Question about fine tuning a fcn_resnet101 model with 2 classes

I want to fine tune the pre-trained fcn resnet segmentation model with my own data set which only contains two classes.

I am following this tutorial, but I want to understand how the code knows which 2 classes I am referring to? So lets say my custom data set contains images with only two classes, background and car for example, when I set num_classes = 2, how does the code know that I’m specifically referring to background and car, instead of any of the other 20 classes it was originally trained on like cat, dog, horse, bicycle, etc?

Can it just tell by the specific color in the masked images? Or does it have to be specified somewhere in the code when fine tuning?

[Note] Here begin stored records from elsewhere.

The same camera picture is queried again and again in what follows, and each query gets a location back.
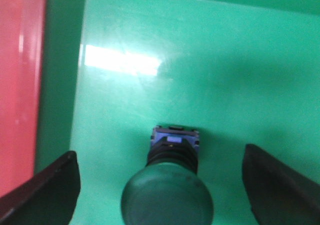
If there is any green mushroom push button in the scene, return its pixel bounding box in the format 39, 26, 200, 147
120, 125, 214, 225

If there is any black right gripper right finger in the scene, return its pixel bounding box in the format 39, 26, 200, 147
242, 144, 320, 225

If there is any red plastic tray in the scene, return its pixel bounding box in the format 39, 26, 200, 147
0, 0, 47, 195

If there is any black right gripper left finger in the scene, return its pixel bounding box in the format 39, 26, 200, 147
0, 150, 81, 225

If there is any green plastic tray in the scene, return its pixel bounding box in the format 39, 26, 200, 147
36, 0, 320, 225

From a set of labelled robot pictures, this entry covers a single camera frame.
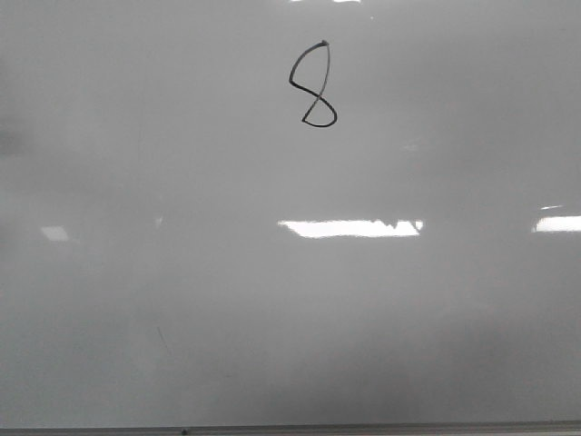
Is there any white whiteboard with aluminium frame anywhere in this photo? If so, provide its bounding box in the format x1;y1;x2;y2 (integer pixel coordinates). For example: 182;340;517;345
1;1;580;428

I am new to pytorch and machine learning so I would like to gain a better understanding of this so I can finetune the fcn resnet model correctly.

1 Like

Basically resnet is trained in imagenet dataset. while doing transfer learning you’re freezing the last couple of layers and using your dataset to train on that model.

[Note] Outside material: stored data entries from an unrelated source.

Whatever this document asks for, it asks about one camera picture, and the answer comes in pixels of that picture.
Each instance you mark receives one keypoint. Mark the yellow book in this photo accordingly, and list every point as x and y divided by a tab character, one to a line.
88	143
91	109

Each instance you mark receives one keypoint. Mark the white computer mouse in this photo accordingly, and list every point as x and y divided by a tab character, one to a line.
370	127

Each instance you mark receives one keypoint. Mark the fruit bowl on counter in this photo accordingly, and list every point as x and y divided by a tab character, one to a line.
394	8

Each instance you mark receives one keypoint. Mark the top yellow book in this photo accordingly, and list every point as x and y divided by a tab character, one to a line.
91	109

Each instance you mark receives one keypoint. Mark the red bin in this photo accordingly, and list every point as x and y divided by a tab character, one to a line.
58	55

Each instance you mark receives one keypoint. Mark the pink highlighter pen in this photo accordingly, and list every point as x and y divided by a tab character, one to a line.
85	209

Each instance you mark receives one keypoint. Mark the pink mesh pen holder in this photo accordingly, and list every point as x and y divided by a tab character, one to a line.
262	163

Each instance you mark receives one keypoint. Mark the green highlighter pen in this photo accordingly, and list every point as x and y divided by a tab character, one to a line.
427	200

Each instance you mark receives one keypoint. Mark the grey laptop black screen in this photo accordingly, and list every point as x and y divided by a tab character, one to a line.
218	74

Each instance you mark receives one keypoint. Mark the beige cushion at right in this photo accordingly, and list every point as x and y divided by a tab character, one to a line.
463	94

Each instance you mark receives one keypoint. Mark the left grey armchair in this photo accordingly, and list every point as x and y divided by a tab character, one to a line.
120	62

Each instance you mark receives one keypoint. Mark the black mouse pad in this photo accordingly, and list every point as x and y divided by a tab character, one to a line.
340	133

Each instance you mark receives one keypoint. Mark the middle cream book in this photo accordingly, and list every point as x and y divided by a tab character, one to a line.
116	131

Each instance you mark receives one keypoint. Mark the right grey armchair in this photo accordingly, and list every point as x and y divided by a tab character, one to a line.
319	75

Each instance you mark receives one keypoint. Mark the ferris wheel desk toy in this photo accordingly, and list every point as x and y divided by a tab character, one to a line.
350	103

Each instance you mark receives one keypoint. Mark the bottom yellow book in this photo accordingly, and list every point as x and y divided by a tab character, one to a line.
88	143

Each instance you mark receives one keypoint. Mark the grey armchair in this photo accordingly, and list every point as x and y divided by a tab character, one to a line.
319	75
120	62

Thanks so much for your response. So basically you are saying that there is no need to specify which two classes you are referring to right?

yeah. If you have any doubt in the future message me.

As can be seen in the tutorial num_classes is used to initialize a new linear layer, which acts as the classification layer.
The output activations will provide num_classes outputs, which represent the logit for each class, i.e. output[0] would be the logit for class0.

If you define your Dataset, you would have to make sure that each sample is mapped to a valid class index.

E.g. in your use case with num_classes = 2, your target should contain the values 0 and 1.
The mapping between these class indices and the meaning is made by you.
I.e. if you only care about the background and car class, you would have to make sure the you are only using samples containing these two classes.
The mapping is arbitrary. So you could define background = 0 and car = 1 or vice versa.

Thanks so much for your detailed response!

I have a few questions to gain more clarity and understanding from your response:

  1. " If you define your Dataset , you would have to make sure that each sample is mapped to a valid class index."

When you are talking about mapping, is this done simply by using the masked image? Like in my masked images, all the background pixels are black, and the ones that belong to the car class are blue. Is using that enough to map the classes correctly? Or do you need to do something else besides that to map it? You mentioned output[0], but I didn’t see anything in the tutorial where you index an output and map it to a class.

  1. “if you only care about the background and car class, you would have to make sure the you are only using samples containing these two classes.”

In my image data set, I only have two labels/classes ‘background’ or ‘car’. Basically everything that is not a car is marked as the background. In some of those unlabeled images, I have objects in the background like a ‘chair’ or ‘bird’ that are classes in the original pre-trained model, but in my masked images I mark them as background because I don’t care about those classes. Would doing this (masking objects that belonged to a different class in the original pre-trained model as background) confuse the model and cause a loss in accuracy?

Basically I want to clarify if what you mean by I should “only have samples containing those two classes” means that the original unlabeled images should not have objects that belong to other classes other than ‘background’ and ‘car’. Or if it’s ok to have images like these, as long as the masked/labeled images only have ‘background’ and ‘car’ class?

Most likely not. Base on your description, it seems you are dealing with color images as masks.
For a usual segmentation use case, the mask should be a LongTensor with the shape [batch_size, height, width] containing class indices.

Have a look at this post to see, how a mapping between the color values and your class indices can be created.